▸ **Task instructions**
Copy the lines below that contain "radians".

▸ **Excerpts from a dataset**
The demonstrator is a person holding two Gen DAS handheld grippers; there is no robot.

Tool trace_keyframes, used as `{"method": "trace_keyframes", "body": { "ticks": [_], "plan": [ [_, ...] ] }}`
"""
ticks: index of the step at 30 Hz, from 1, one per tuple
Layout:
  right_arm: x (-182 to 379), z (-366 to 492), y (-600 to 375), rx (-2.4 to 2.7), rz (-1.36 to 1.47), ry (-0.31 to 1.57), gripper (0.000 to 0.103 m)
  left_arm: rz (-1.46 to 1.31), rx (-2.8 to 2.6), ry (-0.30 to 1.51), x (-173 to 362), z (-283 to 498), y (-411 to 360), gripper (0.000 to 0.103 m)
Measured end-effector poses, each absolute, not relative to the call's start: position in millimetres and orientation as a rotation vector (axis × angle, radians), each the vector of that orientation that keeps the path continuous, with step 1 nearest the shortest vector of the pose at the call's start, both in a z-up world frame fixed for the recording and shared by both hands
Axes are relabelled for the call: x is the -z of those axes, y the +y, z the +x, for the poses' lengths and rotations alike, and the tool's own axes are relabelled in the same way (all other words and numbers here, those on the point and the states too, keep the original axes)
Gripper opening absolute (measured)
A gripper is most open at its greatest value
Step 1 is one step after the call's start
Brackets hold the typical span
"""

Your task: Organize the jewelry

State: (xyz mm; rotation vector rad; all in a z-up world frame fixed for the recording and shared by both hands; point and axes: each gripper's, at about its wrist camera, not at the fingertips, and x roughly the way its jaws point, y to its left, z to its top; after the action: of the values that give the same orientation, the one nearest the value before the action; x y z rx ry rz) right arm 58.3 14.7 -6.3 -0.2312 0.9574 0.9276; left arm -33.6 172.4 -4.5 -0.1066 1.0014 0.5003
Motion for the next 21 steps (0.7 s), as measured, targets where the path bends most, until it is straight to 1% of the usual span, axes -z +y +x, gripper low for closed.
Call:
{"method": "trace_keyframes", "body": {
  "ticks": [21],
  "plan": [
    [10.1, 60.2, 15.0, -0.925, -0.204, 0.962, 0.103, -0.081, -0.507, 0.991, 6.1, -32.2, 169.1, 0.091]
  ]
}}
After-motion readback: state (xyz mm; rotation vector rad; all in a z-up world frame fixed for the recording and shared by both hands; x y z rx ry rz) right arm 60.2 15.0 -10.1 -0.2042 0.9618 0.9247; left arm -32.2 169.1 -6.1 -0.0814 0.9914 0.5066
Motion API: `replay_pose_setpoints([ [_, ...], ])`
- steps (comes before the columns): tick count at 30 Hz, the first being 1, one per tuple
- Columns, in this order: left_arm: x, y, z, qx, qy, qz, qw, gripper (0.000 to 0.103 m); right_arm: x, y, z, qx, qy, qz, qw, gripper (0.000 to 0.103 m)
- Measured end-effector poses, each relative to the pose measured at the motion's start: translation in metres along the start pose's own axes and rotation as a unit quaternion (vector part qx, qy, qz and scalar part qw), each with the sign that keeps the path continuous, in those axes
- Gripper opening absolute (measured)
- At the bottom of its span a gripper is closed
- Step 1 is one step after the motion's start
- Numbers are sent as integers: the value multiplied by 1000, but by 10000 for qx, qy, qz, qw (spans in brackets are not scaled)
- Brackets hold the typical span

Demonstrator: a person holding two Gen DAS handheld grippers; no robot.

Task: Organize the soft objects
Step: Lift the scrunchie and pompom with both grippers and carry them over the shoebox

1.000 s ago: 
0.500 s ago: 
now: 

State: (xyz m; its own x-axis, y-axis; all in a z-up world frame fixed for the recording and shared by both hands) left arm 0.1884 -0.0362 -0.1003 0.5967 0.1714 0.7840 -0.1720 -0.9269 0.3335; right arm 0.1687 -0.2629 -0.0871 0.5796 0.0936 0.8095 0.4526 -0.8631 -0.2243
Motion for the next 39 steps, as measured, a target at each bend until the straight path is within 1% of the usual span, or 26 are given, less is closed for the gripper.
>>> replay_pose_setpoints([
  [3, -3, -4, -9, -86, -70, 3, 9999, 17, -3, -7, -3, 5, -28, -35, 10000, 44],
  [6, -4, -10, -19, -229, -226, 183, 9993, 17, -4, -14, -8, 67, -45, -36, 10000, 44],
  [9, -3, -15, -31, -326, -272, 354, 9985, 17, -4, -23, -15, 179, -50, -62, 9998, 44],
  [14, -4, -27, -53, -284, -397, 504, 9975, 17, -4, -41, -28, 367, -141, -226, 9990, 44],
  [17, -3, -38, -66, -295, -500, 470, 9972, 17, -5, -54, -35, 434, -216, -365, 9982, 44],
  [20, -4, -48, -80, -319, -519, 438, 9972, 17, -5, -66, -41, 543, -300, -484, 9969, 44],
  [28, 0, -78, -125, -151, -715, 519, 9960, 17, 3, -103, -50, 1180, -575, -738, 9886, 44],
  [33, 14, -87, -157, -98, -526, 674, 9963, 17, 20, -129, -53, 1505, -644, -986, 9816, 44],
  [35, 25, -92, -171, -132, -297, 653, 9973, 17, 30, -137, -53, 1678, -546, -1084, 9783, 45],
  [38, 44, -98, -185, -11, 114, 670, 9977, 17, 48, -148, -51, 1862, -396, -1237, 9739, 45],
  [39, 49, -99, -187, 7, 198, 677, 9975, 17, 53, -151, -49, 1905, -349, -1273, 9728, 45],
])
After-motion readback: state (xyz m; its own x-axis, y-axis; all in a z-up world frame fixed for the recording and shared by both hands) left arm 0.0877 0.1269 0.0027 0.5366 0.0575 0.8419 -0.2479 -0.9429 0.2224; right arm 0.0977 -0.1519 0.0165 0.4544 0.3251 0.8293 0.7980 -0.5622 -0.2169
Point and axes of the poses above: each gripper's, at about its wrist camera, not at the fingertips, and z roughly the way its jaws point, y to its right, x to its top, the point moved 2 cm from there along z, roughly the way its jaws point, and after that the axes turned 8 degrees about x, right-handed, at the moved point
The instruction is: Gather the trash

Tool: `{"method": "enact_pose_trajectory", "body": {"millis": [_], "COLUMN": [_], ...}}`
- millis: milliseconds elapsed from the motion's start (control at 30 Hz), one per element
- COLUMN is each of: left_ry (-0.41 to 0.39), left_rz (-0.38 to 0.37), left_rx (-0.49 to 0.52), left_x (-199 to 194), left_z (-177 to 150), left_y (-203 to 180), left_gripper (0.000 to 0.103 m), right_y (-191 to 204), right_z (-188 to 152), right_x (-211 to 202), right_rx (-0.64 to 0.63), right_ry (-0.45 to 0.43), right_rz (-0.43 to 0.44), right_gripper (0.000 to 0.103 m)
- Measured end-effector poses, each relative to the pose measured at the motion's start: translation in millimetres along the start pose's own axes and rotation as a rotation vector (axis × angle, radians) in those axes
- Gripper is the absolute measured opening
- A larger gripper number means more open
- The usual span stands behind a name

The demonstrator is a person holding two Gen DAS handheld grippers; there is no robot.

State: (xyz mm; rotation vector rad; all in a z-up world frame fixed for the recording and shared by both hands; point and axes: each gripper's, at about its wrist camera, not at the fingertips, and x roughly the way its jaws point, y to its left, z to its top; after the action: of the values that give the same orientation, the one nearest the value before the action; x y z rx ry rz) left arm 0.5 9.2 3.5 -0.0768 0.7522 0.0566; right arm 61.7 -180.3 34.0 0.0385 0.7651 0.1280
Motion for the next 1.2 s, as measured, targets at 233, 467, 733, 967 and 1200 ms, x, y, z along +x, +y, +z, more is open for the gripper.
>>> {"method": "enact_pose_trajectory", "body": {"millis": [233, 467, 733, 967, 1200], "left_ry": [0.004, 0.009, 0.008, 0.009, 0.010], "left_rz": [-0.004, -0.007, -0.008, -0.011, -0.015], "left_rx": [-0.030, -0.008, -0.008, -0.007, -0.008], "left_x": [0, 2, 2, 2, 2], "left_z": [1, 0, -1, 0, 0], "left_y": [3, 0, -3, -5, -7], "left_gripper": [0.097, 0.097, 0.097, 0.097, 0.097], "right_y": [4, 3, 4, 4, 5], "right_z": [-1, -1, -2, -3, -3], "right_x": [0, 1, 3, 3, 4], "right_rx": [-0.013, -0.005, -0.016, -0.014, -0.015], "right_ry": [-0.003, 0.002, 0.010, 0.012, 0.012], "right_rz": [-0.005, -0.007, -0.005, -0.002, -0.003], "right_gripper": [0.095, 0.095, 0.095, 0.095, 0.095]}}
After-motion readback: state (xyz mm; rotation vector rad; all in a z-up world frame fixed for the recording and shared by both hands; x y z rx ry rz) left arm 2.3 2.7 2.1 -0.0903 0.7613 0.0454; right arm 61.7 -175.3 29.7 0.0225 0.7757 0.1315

▸ **Solution**
Measured end-effector poses, each absolute, not relative to the call's start: position in millimetres and orientation as a rotation vector (axis × angle, radians), each the vector of that orientation that keeps the path continuous, with step 1 nearest the shortest vector of the pose at the call's start, both in a z-up world frame fixed for the recording and shared by both hands
- Measured end-effector poses, each relative to the pose measured at the motion's start: translation in millimetres along the start pose's own axes and rotation as a rotation vector (axis × angle, radians) in those axes

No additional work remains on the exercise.